Окно у сцены, выходившее на улицу, с треском разлетелось. В проломленную раму просунулась удивленная морда тупорылого пулемета. Она глупо ворочалась, нащупывая метавшиеся фигуры, и от нее, как от черта, отхлынули на середину зала.
Паляныця выстрелил в тысячесвечовую лампу в потолке, и та, лопнув, как бомба, осыпала всех мелким дождем стекла.
Стало темно. С улицы кричали:
– Выходи все во двор! – и неслась жуткая брань.
Дикие, истерические крики женщин, бешеная команда метавшегося по залу Голуба, старавшегося собрать растерявшихся старшин, выстрелы и крики на дворе – все это слилось в невероятный гам. Никто не заметил, как выскочивший вьюном Паляныця, проскочив задним ходом на соседнюю пустынную улицу, мчался к голубовскому штабу.
Через полчаса в городе шел форменный бой. Тишину ночи всколыхнул непрерывный грохот выстрелов, мелкой дробью засыпали пулеметы. Совершенно отупевшие обыватели соскочили со своих теплых кроватей – прилипли к окнам.
Выстрелы стихают, только на краю города отрывисто, по-собачьи, лает пулемет.
Бой утихает, брезжит рассвет…
Слухи о погроме ползли по городку. Заползли они и в еврейские домишки, маленькие, низенькие, с косоглазыми оконцами, примостившиеся каким-то образом над грязным обрывом, идущим к реке. В этих коробках, называющихся домами, в невероятной тесноте жила еврейская беднота.
В типографии, в которой уже второй год работал Сережа Брузжак, наборщики и рабочие были евреи. Сжился с ними Сережа, как с родными. Дружной семьей держались все против хозяина, отъевшегося, самодовольного господина Блюмштейна. Между хозяином и работавшими в типографии шла непрерывная борьба. Блюмштейн норовил урвать побольше, заплатить поменьше, и на этой почве не раз закрывалась на две-три недели типография: бастовали типографщики. Было их четырнадцать человек. Сережа, самый младший, вертел по двенадцати часов колесо печатной машины.
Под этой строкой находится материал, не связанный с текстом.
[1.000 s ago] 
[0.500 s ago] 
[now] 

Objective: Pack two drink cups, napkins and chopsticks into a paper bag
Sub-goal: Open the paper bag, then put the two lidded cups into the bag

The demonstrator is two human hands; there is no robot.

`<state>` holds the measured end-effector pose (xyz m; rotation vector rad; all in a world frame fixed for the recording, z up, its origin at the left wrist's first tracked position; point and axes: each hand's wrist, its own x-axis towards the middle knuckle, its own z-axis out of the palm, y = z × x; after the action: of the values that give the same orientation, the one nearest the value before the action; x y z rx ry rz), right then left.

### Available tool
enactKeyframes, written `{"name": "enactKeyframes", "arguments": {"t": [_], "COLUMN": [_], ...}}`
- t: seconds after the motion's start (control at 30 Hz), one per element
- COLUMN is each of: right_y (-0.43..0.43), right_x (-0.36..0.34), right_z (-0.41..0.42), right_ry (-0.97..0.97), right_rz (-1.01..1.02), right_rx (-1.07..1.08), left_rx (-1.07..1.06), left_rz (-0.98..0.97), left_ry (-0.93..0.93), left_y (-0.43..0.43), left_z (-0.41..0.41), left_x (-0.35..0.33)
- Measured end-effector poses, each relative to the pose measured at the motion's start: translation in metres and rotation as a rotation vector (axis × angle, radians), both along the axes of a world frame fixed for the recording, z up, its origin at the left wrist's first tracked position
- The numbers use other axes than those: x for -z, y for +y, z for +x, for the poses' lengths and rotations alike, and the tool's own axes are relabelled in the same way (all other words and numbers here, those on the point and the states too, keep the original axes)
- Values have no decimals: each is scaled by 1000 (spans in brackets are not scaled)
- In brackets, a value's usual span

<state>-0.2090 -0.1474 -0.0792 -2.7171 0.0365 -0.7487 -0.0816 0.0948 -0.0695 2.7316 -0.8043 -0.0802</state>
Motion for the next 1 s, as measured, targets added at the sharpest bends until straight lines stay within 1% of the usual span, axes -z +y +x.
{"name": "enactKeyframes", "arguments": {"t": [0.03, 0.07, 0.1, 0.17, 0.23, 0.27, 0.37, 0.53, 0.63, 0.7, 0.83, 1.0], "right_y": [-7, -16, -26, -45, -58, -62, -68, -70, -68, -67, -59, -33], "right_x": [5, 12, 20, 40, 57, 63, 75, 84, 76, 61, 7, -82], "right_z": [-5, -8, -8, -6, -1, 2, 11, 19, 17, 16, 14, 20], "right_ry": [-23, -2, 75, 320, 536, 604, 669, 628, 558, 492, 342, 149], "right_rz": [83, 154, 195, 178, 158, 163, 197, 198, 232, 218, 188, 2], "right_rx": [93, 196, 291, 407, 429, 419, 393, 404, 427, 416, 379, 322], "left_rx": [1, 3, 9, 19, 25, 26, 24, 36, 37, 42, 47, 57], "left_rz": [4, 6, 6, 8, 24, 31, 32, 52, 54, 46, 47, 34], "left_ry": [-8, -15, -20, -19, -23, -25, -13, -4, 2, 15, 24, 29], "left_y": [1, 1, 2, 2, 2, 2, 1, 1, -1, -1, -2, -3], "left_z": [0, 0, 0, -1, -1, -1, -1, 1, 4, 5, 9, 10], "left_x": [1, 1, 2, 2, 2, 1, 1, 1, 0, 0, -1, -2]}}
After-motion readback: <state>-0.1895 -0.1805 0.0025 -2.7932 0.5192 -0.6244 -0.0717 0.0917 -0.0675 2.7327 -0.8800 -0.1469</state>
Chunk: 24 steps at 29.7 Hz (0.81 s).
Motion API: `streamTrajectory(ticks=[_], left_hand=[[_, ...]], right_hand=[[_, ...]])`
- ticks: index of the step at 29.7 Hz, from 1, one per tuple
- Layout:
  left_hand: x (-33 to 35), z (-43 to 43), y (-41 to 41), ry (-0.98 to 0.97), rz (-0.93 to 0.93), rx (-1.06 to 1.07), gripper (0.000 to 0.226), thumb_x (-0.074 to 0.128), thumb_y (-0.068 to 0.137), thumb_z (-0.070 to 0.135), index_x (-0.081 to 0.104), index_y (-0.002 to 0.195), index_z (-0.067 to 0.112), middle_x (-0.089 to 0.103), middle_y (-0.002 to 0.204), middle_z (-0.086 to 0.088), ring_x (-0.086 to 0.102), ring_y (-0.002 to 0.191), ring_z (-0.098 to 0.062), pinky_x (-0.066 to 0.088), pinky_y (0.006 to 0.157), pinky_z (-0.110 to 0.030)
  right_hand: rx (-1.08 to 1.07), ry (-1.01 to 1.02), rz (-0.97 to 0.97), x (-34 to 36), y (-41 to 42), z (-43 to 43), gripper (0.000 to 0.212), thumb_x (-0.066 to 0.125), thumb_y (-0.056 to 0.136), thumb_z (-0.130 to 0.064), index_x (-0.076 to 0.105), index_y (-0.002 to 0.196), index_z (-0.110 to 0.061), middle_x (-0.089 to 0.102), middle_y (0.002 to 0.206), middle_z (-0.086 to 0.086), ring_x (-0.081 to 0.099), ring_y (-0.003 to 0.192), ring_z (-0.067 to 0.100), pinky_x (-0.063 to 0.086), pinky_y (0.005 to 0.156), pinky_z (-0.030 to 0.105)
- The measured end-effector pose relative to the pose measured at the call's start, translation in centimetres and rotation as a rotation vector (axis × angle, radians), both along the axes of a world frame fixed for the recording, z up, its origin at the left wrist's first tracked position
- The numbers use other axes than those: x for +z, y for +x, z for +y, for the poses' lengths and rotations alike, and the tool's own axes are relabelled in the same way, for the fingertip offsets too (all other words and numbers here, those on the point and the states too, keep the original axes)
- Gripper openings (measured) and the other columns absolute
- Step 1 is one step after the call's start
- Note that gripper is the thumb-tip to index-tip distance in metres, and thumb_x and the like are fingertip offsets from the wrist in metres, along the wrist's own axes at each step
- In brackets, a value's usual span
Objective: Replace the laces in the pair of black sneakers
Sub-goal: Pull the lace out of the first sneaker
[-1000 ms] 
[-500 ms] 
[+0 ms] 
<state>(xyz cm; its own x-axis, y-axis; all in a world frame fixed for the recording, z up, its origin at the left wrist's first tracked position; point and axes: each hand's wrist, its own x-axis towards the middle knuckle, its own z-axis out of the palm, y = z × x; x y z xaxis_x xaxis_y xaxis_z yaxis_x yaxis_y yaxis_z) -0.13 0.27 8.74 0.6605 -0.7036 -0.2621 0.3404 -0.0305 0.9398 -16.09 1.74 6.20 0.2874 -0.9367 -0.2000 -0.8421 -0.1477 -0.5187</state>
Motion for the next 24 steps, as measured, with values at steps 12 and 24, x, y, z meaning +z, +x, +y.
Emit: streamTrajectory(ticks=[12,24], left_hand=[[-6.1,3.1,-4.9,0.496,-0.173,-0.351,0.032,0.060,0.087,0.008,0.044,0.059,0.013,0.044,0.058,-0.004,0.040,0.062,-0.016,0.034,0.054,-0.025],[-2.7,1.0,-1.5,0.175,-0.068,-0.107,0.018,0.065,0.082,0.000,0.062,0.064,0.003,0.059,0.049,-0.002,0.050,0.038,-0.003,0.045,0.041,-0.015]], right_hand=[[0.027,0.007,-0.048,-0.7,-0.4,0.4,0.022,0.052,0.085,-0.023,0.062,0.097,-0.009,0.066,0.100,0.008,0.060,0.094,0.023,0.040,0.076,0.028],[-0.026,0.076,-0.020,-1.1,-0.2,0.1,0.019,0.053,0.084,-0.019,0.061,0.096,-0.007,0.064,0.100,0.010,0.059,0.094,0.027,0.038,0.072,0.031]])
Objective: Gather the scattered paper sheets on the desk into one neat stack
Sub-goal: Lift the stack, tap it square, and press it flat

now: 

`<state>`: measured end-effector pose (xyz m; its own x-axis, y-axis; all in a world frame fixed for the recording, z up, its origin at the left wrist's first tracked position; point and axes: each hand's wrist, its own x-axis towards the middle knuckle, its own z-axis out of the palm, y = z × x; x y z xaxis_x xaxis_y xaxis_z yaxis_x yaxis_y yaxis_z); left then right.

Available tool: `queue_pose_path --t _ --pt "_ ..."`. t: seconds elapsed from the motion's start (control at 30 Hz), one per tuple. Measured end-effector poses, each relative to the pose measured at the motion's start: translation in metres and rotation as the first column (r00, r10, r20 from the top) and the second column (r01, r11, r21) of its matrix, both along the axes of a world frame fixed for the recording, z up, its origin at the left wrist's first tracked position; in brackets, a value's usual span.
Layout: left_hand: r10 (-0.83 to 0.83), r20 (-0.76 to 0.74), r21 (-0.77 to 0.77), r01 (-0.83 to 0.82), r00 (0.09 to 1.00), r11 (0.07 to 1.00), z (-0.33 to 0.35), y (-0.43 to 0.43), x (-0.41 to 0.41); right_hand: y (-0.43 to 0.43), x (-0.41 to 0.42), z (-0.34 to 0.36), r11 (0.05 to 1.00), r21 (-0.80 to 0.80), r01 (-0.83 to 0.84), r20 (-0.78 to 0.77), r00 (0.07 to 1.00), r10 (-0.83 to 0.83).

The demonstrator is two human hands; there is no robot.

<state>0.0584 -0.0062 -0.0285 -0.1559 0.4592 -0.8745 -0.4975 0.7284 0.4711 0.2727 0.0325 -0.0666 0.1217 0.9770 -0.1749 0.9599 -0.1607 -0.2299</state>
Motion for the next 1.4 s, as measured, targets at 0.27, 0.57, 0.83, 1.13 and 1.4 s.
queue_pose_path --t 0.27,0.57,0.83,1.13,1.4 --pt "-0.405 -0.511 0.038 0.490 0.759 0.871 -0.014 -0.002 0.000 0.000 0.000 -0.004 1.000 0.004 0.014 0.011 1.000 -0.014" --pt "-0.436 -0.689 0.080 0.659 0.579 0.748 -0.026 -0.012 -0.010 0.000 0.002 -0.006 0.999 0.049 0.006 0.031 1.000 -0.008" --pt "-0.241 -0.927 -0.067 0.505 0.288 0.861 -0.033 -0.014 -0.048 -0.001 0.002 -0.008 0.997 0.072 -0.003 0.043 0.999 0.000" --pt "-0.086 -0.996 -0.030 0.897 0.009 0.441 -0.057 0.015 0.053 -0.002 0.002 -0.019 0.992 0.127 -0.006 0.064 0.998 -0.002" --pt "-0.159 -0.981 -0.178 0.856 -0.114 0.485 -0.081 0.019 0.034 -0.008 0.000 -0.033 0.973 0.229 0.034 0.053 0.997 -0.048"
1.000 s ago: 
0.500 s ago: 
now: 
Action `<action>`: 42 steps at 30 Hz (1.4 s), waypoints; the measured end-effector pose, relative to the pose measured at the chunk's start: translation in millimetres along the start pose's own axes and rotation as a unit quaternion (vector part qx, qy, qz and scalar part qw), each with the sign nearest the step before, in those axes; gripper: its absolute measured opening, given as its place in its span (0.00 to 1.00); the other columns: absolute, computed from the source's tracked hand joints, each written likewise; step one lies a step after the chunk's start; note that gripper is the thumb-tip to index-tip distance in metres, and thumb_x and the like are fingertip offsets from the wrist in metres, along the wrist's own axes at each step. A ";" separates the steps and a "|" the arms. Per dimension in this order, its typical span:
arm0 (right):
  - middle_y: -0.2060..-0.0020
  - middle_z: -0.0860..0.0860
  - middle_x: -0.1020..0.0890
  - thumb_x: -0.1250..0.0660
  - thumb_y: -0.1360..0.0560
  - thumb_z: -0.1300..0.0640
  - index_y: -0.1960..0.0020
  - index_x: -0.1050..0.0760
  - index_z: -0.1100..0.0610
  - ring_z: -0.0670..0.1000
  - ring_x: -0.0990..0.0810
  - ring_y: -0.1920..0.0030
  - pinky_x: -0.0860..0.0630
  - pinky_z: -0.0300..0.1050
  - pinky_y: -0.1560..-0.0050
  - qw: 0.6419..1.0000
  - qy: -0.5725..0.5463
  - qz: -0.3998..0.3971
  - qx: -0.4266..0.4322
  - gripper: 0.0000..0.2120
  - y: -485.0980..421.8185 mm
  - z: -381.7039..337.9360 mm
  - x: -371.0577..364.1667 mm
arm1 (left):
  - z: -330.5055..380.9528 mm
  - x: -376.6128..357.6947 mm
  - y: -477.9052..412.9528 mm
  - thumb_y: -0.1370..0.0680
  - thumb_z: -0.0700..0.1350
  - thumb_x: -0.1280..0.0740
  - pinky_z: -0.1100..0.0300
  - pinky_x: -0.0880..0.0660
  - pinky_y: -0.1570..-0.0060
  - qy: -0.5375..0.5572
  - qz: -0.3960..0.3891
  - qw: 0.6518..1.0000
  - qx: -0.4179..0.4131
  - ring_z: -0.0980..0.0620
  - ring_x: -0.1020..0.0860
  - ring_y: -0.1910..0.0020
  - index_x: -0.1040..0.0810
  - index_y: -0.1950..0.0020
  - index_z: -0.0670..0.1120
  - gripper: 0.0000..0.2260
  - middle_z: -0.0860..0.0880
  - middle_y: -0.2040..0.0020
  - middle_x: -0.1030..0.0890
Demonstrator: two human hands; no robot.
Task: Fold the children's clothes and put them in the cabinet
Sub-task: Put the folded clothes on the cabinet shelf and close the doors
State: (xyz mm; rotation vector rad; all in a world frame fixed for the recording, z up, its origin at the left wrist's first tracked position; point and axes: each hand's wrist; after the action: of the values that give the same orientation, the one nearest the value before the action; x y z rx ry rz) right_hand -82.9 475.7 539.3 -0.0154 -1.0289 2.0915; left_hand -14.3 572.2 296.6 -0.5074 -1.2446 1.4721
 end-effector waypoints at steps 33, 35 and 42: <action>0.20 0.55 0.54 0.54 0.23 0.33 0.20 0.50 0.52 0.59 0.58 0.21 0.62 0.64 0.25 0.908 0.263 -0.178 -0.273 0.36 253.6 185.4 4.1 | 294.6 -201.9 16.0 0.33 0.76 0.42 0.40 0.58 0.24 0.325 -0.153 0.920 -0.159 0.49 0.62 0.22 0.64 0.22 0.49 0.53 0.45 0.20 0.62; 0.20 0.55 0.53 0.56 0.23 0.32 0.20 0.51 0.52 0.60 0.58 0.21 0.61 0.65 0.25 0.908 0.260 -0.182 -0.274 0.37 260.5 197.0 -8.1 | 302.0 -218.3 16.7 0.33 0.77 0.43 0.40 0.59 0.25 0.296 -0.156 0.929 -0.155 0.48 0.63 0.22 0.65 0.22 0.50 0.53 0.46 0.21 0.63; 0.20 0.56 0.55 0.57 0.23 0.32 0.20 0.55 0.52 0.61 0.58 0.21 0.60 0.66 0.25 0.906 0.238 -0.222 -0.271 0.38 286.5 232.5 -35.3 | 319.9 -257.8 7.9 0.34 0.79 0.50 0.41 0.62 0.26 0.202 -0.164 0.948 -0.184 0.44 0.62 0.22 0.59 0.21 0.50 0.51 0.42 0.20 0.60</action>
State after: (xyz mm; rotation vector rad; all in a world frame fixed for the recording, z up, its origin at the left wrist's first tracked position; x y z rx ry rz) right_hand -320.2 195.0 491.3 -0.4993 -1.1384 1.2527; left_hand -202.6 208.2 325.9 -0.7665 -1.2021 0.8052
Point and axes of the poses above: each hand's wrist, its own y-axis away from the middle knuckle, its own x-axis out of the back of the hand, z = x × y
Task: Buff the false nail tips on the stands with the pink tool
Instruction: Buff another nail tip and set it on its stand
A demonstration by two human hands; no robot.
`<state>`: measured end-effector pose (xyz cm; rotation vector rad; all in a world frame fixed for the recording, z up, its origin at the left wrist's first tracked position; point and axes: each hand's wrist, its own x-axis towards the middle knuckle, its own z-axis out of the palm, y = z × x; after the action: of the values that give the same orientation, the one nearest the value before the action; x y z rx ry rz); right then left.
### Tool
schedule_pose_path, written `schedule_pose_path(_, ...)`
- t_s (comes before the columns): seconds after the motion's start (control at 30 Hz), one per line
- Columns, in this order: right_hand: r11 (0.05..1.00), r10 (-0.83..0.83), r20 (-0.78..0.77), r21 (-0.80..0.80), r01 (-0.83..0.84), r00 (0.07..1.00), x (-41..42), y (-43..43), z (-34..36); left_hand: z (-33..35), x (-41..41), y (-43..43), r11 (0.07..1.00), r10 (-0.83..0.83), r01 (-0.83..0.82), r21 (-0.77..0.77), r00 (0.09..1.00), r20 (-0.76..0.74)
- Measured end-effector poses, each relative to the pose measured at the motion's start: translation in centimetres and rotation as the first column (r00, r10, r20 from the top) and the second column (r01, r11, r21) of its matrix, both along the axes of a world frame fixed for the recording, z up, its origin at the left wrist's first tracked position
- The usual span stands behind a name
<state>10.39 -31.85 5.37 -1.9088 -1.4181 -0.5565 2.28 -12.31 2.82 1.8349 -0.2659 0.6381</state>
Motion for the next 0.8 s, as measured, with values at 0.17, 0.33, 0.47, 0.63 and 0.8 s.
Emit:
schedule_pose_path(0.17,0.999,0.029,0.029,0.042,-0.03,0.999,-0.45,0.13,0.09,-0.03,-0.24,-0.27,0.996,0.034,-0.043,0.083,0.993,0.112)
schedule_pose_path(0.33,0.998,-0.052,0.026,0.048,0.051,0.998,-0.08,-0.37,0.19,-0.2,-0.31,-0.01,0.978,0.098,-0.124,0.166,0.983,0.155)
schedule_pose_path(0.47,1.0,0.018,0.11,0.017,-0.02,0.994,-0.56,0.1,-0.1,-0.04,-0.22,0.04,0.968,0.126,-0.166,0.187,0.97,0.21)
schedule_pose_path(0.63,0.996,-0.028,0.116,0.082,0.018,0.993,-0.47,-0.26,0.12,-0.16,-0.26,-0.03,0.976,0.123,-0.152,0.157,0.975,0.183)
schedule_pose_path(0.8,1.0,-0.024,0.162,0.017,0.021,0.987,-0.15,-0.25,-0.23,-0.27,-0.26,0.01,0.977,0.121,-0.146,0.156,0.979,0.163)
Сегодня Сережа заметил беспокойство рабочих. Последние тревожные месяцы типография работала от заказа к заказу. Печатали воззвания «головного» атамана.
Сережу отозвал в угол чахоточный наборщик Мендель.
Смотря на него своими грустными глазами, он сказал:
– Ты знаешь, что в городе будет погром?
Сережа удивленно посмотрел:
– Нет, не знаю.
Мендель положил высохшую, желтую руку на плечо Сережи и по-отцовски доверчиво заговорил:
– Погром будет, это факт. Евреев будут избивать. Я тебя спрашиваю: ты хочешь помочь своим товарищам в этой беде или нет?
– Конечно, хочу, если смогу. Говори, Мендель.
Наборщики прислушивались к разговору.
– Ты славный парень, Сережа, мы тебе верим. Ведь твой отец тоже рабочий. Побеги сейчас домой и поговори с отцом: согласится ли он к себе спрятать несколько стариков и женщин, а мы заранее договоримся, кто у вас прятаться будет. Потом поговори с семьей, у кого еще можно спрятать. Русских эти бандиты пока не трогают. Беги, Сережа, время не терпит.